Mine is at Richmond now. But it got there to late to make the mailman runs today. So I will get it monday.

@wolffangalchemist I think we got the same CDi file. You got that from a Dreamcast batch torrent huh?


----------



## wolffangalchemist (Aug 23, 2009)

Bloodgod said:
			
		

> @wolffangalchemist I think we got the same CDi file. You got that from a Dreamcast batch torrent huh?


yep sure did also just noticed the voice overs are the original Japanese ones.


----------



## toguro_max (Aug 23, 2009)

About playing online: most of the servers are shut down, that's the fact. However, there are some private servers you can lon into to play online. Phantasy Star Online is one game you have, to my info, 2 options of private servers to play (since i don't know whether I can link'em or not, I won't post the link).
There a good site called Online Consoles where you can find more info about which servers are still up.
Btw, you can use your Dreamcast moden to connect to your PC so you can shere your connection, although it's not easy...

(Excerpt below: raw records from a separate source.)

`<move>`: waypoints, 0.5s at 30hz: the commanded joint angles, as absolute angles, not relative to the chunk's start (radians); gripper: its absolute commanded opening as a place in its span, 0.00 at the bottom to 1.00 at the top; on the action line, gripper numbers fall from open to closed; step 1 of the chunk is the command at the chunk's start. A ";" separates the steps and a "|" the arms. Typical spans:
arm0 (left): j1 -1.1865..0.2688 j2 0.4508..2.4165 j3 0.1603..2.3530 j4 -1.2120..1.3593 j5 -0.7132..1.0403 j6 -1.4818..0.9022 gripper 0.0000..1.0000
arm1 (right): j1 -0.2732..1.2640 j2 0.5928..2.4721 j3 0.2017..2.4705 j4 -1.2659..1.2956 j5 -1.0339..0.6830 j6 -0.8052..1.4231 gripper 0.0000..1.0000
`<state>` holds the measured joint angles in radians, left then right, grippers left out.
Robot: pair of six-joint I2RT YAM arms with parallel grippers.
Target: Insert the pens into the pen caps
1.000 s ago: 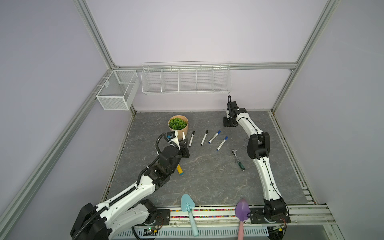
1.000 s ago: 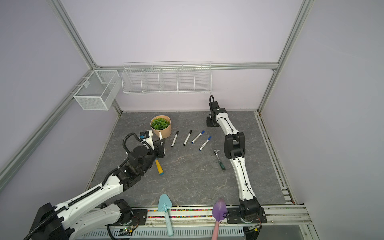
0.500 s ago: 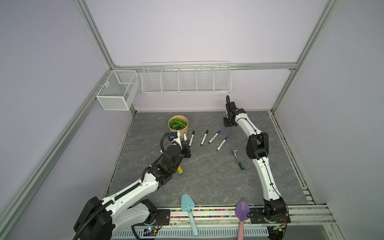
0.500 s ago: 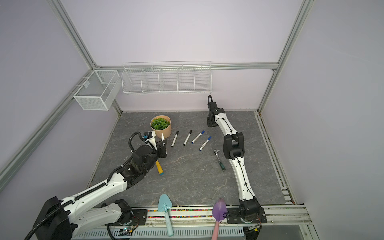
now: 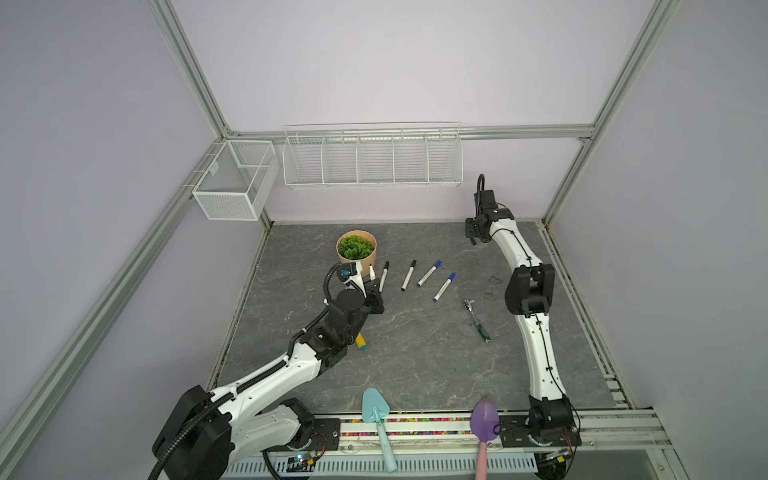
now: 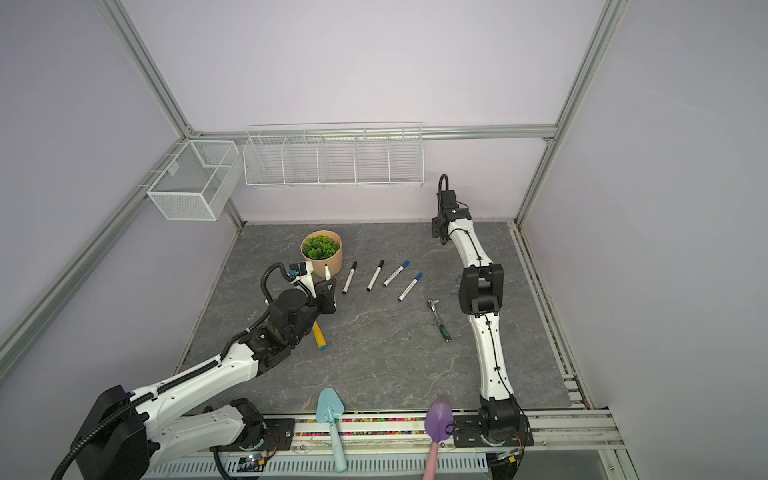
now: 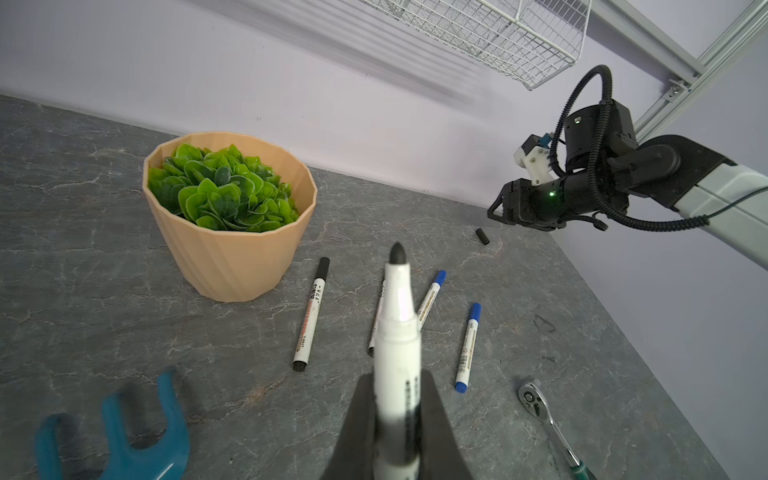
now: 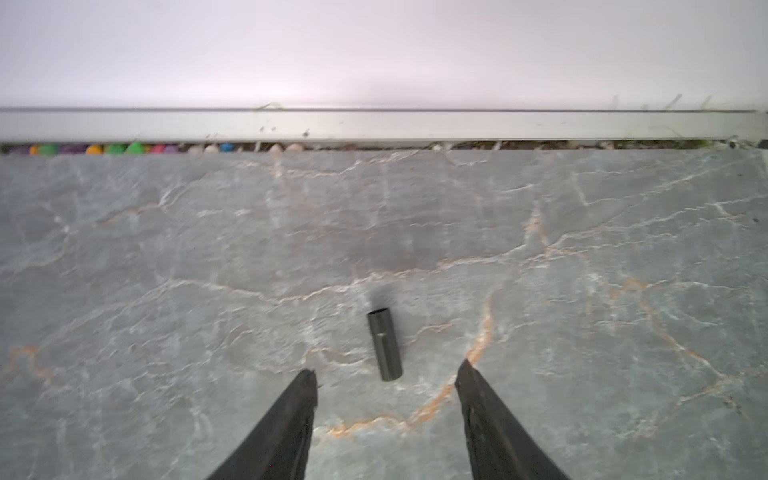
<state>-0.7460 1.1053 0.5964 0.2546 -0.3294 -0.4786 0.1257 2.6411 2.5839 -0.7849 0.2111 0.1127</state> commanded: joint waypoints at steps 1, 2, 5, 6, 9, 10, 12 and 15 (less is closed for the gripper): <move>-0.744 1.111 0.608 0.286 -0.344 -0.509 0.00 | 0.066 2.692 2.624 -0.798 0.139 0.149 0.58; -0.744 1.113 0.610 0.285 -0.342 -0.513 0.00 | 0.054 2.707 2.634 -0.799 0.104 0.152 0.58; -0.744 1.125 0.615 0.286 -0.341 -0.527 0.00 | 0.025 2.748 2.661 -0.788 0.004 0.146 0.57; -0.744 1.132 0.617 0.287 -0.339 -0.531 0.00 | 0.018 2.760 2.671 -0.779 -0.032 0.140 0.57; -0.744 1.157 0.630 0.279 -0.337 -0.534 0.00 | 0.011 2.781 2.685 -0.737 -0.121 0.124 0.58; -0.744 1.164 0.632 0.282 -0.336 -0.532 0.00 | 0.011 2.785 2.687 -0.725 -0.138 0.122 0.58; -0.744 1.183 0.642 0.282 -0.334 -0.534 0.00 | 0.009 2.793 2.690 -0.707 -0.163 0.128 0.59; -0.744 1.212 0.660 0.279 -0.327 -0.538 0.00 | 0.006 2.811 2.695 -0.701 -0.181 0.150 0.58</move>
<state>-0.7460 1.1954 0.6106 0.2638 -0.3279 -0.5152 0.0017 2.7983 2.6728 -0.7246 -0.1055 0.1333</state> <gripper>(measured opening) 0.115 0.584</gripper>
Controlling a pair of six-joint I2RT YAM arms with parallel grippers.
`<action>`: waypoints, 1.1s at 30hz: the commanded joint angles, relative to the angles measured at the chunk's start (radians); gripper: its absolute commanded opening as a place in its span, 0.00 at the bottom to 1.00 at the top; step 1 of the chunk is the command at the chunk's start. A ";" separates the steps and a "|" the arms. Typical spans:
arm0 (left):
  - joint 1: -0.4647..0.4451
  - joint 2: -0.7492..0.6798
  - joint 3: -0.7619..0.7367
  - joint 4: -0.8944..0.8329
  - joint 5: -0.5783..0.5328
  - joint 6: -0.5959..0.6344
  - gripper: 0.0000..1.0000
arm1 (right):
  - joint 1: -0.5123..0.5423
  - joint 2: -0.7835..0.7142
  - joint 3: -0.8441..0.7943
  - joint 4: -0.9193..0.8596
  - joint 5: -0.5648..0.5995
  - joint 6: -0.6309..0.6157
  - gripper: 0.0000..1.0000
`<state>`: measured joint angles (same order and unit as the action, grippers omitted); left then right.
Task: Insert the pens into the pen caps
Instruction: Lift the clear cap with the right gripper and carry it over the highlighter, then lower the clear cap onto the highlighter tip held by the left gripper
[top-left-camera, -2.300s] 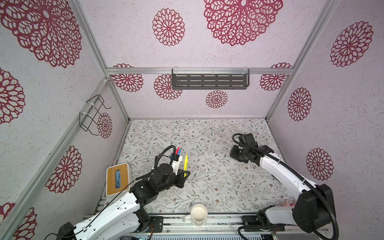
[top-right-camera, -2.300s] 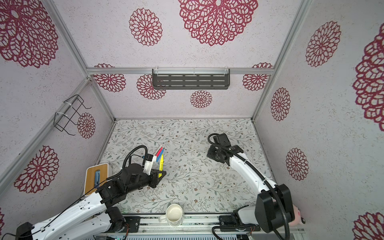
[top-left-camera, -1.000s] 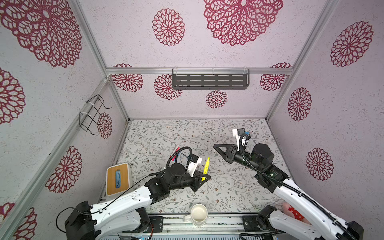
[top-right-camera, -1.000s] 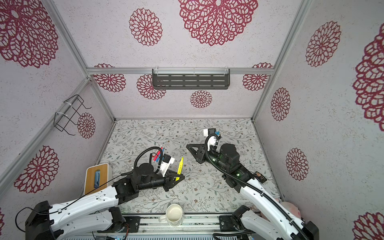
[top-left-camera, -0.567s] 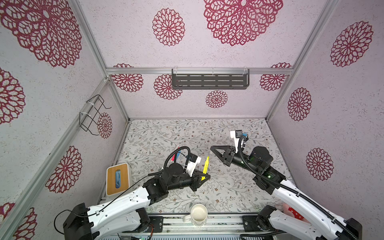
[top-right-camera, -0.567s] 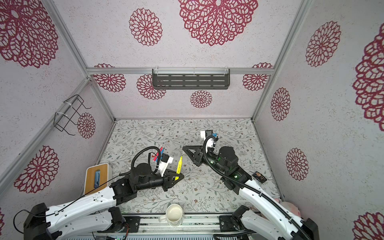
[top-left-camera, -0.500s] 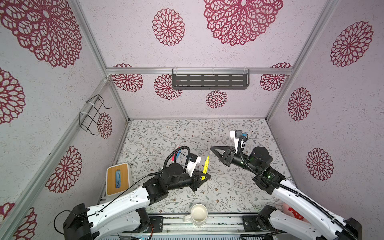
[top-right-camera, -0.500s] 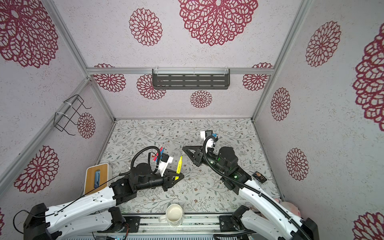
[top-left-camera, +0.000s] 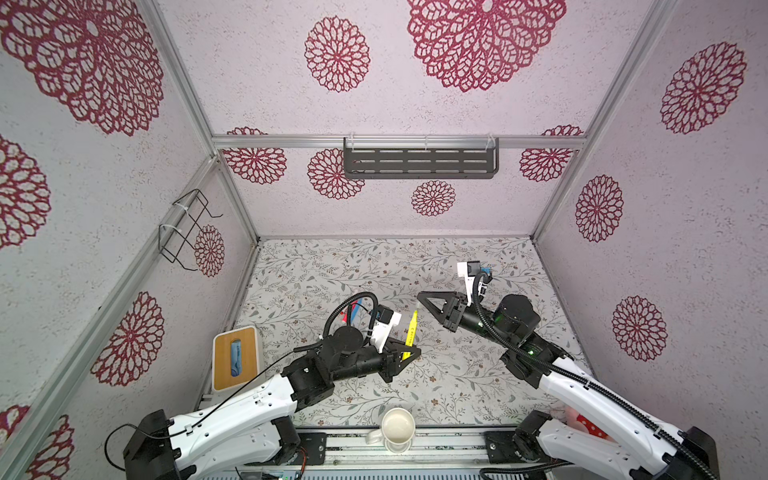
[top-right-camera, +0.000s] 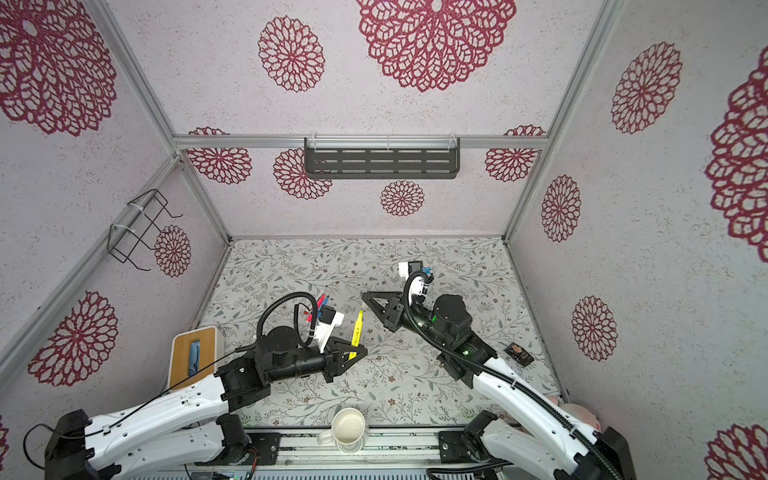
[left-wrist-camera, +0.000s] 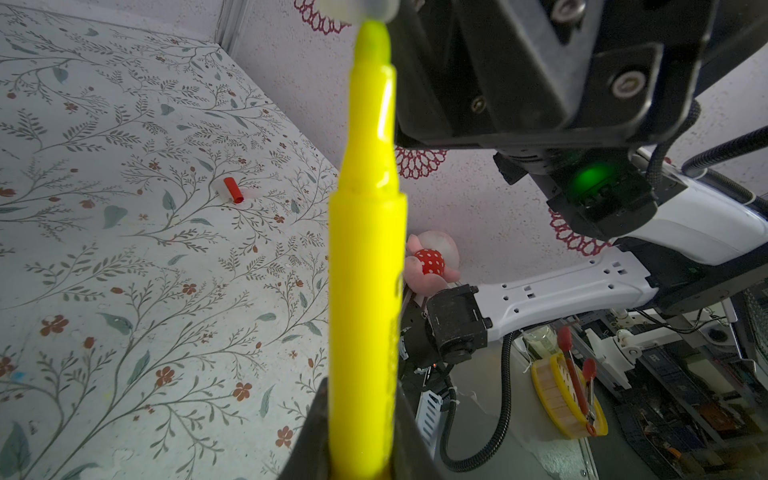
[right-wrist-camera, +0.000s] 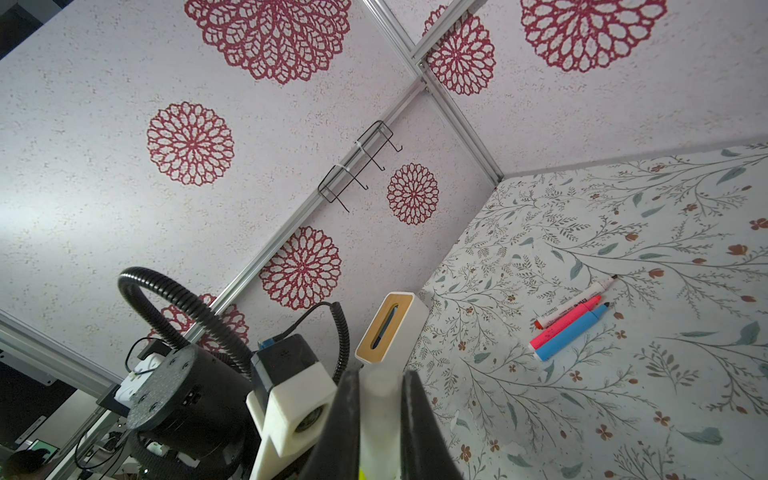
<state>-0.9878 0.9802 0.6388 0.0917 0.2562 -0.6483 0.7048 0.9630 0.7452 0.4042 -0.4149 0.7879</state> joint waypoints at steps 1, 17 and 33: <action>-0.016 -0.018 0.039 0.014 -0.008 0.002 0.00 | 0.012 -0.003 0.013 0.071 0.010 0.011 0.00; -0.018 -0.031 0.050 -0.017 -0.044 0.011 0.00 | 0.043 0.000 -0.001 0.087 0.016 0.008 0.00; -0.018 -0.043 0.067 -0.050 -0.133 0.013 0.00 | 0.122 0.013 0.002 -0.004 0.097 -0.055 0.00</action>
<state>-0.9909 0.9535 0.6724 0.0525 0.1783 -0.6476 0.8005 0.9745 0.7418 0.4282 -0.3573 0.7731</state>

Suddenly i got the nostalgia feeling of when i've spent hours playing PSO


----------



## cupajoe (Aug 23, 2009)

Nosferadrian said:
			
		

> shinkukage09 said:
> 
> 
> 
> ...


You're right. I just bought a SNES because I was sick of emulating, and it is a much more genuine experience.


----------



## wolffangalchemist (Aug 23, 2009)

so i can conect my dreamcast 56k moden up throgh my unused land line jacks in imy pc and share my internet with it regardless of where i get it fr4om (eg usb wifi adapter, ethernet, G3 network adapter)?
if so nice! if i need the Ethernet modem well that suck


----------



## toguro_max (Aug 23, 2009)

Yes, you can! ?
But, you need to use some software to manage this connection... Search for Dreamcast  PC connection...


----------



## wolffangalchemist (Aug 23, 2009)

thanks! and found a article on it! =]
http://www.dreamcast.onlineconsoles.com/ph...s_pcdcwin98.php


----------



## wolffangalchemist (Aug 23, 2009)

wait can't i just use a majick jack? srsly anyone ever tried it?


----------



## MAD_BOY (Aug 23, 2009)

impur1ty said:
			
		

> MAD_BOY said:
> 
> 
> 
> ...


It's only on NTSC DC's though, all PAL DC's can read backups just fine.


----------



## Hadrian (Aug 23, 2009)

What is great is that Sega still give away their web browser disc, DreamKey for free.  You just have to go to the support part on their website and ask.  I got one back in February.

Ok you can just download one and burn it but at least they still post them to you for nothing.


----------



## antonkan (Aug 23, 2009)

Nosferadrian said:
			
		

> What is great is that Sega still give away their web browser disc, DreamKey for free.  You just have to go to the support part on their website and ask.  I got one back in February.
> 
> Ok you can just download one and burn it but at least they still post them to you for nothing.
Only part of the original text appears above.